What you have to do - Nothing in the entries may be altered; copy them all exactly.

Data excerpts: Begin

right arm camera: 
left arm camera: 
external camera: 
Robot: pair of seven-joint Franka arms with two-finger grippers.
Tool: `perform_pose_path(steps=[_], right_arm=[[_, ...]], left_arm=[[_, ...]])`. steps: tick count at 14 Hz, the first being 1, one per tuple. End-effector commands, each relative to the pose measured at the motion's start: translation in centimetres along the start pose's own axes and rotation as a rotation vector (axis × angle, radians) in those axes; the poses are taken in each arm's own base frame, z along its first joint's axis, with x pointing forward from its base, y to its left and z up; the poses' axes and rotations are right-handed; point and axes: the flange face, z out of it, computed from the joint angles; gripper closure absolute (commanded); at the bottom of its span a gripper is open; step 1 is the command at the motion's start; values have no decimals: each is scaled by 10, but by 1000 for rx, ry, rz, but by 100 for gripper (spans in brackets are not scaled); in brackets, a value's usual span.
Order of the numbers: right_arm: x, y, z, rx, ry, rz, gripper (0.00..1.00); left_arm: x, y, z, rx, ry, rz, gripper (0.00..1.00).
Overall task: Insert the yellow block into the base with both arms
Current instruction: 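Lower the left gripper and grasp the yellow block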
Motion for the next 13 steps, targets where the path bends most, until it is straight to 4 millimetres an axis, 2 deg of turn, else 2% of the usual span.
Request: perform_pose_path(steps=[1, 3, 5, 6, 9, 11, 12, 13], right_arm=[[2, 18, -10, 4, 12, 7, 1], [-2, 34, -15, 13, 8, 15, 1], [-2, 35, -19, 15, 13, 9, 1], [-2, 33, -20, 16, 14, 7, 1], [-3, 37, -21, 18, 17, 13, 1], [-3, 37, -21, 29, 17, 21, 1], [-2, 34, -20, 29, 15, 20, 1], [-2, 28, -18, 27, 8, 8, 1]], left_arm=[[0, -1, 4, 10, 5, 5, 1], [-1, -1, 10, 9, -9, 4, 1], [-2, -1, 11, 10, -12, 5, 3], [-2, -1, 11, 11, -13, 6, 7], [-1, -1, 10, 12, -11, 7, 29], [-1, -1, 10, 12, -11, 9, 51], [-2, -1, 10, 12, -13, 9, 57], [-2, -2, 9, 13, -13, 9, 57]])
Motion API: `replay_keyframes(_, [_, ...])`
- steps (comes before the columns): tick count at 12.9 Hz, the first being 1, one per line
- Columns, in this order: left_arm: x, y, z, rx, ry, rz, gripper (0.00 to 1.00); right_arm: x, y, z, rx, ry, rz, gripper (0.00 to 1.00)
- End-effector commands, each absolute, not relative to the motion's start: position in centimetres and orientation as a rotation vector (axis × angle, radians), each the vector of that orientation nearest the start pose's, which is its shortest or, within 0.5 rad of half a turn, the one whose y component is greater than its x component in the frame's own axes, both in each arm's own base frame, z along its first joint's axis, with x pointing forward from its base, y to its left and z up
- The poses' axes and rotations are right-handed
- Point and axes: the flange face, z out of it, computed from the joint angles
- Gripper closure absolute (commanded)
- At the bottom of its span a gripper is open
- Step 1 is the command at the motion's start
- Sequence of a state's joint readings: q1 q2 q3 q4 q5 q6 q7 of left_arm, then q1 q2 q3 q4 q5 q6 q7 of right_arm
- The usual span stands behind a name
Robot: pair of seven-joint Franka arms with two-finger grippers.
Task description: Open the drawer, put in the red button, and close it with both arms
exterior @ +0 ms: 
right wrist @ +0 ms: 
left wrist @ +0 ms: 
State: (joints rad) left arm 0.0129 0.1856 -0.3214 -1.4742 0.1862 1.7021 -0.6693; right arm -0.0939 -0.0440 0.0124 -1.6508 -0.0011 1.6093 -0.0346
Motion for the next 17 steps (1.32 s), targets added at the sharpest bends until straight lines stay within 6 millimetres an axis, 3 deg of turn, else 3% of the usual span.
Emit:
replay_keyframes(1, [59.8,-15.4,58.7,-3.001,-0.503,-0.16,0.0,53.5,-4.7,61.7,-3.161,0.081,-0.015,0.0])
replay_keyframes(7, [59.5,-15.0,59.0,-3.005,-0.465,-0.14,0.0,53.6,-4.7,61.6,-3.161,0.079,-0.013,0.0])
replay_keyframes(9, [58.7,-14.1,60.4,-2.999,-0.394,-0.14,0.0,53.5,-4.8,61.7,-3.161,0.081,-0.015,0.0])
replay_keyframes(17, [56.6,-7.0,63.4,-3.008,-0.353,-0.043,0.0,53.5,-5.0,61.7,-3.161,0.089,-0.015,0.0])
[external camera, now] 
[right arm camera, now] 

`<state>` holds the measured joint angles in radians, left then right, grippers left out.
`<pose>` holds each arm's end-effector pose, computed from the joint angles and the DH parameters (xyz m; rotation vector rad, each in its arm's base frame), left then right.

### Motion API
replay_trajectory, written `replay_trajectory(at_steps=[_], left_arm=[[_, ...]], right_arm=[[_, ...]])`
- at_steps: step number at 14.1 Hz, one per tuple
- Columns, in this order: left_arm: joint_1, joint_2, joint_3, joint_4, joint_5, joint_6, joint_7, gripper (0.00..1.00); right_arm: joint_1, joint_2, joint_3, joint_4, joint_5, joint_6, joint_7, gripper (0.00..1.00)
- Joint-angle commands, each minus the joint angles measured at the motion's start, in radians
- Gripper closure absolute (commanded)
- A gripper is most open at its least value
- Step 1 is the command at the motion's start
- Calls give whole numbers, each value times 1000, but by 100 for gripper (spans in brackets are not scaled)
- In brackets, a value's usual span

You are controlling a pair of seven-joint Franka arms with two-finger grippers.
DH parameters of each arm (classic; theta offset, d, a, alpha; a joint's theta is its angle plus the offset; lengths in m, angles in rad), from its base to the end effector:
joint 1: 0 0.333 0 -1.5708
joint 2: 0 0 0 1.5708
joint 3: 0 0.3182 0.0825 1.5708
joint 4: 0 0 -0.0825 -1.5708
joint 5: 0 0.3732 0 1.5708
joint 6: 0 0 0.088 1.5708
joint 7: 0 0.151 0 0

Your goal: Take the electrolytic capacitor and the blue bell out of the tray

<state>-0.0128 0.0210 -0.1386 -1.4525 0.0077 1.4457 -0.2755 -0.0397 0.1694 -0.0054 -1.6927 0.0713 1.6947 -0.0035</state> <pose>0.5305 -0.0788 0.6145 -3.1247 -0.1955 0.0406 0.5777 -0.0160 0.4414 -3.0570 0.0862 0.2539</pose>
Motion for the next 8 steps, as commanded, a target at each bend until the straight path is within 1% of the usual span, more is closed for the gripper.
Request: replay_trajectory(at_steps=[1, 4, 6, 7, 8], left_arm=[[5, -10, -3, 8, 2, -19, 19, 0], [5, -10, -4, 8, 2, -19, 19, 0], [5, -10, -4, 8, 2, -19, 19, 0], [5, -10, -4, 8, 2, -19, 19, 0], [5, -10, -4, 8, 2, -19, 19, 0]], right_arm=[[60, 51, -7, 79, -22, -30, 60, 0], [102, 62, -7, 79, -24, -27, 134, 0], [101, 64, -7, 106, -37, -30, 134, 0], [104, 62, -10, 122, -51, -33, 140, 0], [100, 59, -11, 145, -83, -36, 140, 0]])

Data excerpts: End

Result for this task -
right arm camera: 
left arm camera: 
external camera: 
Robot: pair of seven-joint Franka arms with two-finger grippers.
Tool: `perform_pose_path(steps=[_], right_arm=[[_, ...]], left_arm=[[_, ...]])`. steps: tick count at 14 Hz, the first being 1, one per tuple. End-effector commands, each relative to the pose measured at the motion's start: translation in centimetres along the start pose's own axes and rotation as a rotation vector (axis × angle, radians) in those axes; the poses are taken in each arm's own base frame, z along its first joint's axis, with x pointing forward from its base, y to its left and z up; the poses' axes and rotations are right-handed; point and axes: the flange face, z out of it, computed from the joint angles; gripper closure absolute (commanded); at the bottom of its span a gripper is open; step 1 is the command at the motion's start; values have no decimals: each is scaled by 10, but by 1000 for rx, ry, rz, but by 100 for gripper (spans in brackets are not scaled); in brackets, a value's usual span.
Order of the numbers: right_arm: x, y, z, rx, ry, rz, gripper (0.00..1.00); left_arm: x, y, z, rx, ry, rz, gripper (0.00..1.00).
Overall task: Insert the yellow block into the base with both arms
Current instruction: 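Lower the left gripper and grasp the yellow block
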Motion for the next 13 steps, targets where the path bends most, until it is straight to 4 millimetres an axis, 2 deg of turn, else 2% of the usual span.
Request: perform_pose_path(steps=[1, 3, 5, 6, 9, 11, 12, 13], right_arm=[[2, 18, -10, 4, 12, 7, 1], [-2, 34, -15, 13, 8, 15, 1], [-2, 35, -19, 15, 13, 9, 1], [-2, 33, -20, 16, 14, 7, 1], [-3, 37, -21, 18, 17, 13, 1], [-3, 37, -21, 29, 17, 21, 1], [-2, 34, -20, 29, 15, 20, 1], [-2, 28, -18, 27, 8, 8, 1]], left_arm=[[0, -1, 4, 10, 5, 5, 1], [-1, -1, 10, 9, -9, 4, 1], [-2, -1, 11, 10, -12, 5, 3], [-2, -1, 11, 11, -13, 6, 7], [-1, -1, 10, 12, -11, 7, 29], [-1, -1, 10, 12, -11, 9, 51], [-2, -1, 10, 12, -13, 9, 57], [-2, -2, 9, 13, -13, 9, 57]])
Motion API: `replay_keyframes(_, [_, ...])`
- steps (comes before the columns): tick count at 12.9 Hz, the first being 1, one per line
- Columns, in this order: left_arm: x, y, z, rx, ry, rz, gripper (0.00 to 1.00); right_arm: x, y, z, rx, ry, rz, gripper (0.00 to 1.00)
- End-effector commands, each absolute, not relative to the motion's start: position in centimetres and orientation as a rotation vector (axis × angle, radians), each the vector of that orientation nearest the start pose's, which is its shortest or, within 0.5 rad of half a turn, the one whose y component is greater than its x component in the frame's own axes, both in each arm's own base frame, z along its first joint's axis, with x pointing forward from its base, y to its left and z up
- The poses' axes and rotations are right-handed
- Point and axes: the flange face, z out of it, computed from the joint angles
- Gripper closure absolute (commanded)
- At the bottom of its span a gripper is open
- Step 1 is the command at the motion's start
- Sequence of a state's joint readings: q1 q2 q3 q4 q5 q6 q7 of left_arm, then q1 q2 q3 q4 q5 q6 q7 of right_arm
- The usual span stands behind a name
Robot: pair of seven-joint Franka arms with two-finger grippers.
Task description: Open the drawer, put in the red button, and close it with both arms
exterior @ +0 ms: 
right wrist @ +0 ms: 
left wrist @ +0 ms: 
State: (joints rad) left arm 0.0129 0.1856 -0.3214 -1.4742 0.1862 1.7021 -0.6693; right arm -0.0939 -0.0440 0.0124 -1.6508 -0.0011 1.6093 -0.0346
Motion for the next 17 steps (1.32 s), targets added at the sharpest bends until straight lines stay within 6 millimetres an axis, 3 deg of turn, else 3% of the usual span.
Emit:
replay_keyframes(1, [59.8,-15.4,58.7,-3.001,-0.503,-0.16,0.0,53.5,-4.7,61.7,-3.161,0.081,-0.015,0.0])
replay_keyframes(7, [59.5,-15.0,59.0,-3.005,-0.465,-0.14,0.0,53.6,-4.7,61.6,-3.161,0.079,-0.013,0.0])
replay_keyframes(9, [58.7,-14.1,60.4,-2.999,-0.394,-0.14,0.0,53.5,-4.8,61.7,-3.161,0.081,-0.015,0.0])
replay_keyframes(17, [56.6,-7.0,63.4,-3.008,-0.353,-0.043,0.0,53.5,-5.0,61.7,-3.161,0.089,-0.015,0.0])
[external camera, now] 
[right arm camera, now] 

`<state>` holds the measured joint angles in radians, left then right, grippers left out.
`<pose>` holds each arm's end-effector pose, computed from the joint angles and the DH parameters (xyz m; rotation vector rad, each in its arm's base frame), left then right.

### Motion API
replay_trajectory, written `replay_trajectory(at_steps=[_], left_arm=[[_, ...]], right_arm=[[_, ...]])`
- at_steps: step number at 14.1 Hz, one per tuple
- Columns, in this order: left_arm: joint_1, joint_2, joint_3, joint_4, joint_5, joint_6, joint_7, gripper (0.00..1.00); right_arm: joint_1, joint_2, joint_3, joint_4, joint_5, joint_6, joint_7, gripper (0.00..1.00)
- Joint-angle commands, each minus the joint angles measured at the motion's start, in radians
- Gripper closure absolute (commanded)
- A gripper is most open at its least value
- Step 1 is the command at the motion's start
- Calls give whole numbers, each value times 1000, but by 100 for gripper (spans in brackets are not scaled)
- In brackets, a value's usual span

You are controlling a pair of seven-joint Franka arms with two-finger grippers.
DH parameters of each arm (classic; theta offset, d, a, alpha; a joint's theta is its angle plus the offset; lengths in m, angles in rad), from its base to the end effector:
joint 1: 0 0.333 0 -1.5708
joint 2: 0 0 0 1.5708
joint 3: 0 0.3182 0.0825 1.5708
joint 4: 0 0 -0.0825 -1.5708
joint 5: 0 0.3732 0 1.5708
joint 6: 0 0 0.088 1.5708
joint 7: 0 0.151 0 0

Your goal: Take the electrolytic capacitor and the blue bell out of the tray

<state>-0.0128 0.0210 -0.1386 -1.4525 0.0077 1.4457 -0.2755 -0.0397 0.1694 -0.0054 -1.6927 0.0713 1.6947 -0.0035</state> <pose>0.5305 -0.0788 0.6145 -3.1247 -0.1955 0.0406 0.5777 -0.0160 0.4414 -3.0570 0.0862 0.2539</pose>
Motion for the next 8 steps, as commanded, a target at each bend until the straight path is within 1% of the usual span, more is closed for the gripper.
Request: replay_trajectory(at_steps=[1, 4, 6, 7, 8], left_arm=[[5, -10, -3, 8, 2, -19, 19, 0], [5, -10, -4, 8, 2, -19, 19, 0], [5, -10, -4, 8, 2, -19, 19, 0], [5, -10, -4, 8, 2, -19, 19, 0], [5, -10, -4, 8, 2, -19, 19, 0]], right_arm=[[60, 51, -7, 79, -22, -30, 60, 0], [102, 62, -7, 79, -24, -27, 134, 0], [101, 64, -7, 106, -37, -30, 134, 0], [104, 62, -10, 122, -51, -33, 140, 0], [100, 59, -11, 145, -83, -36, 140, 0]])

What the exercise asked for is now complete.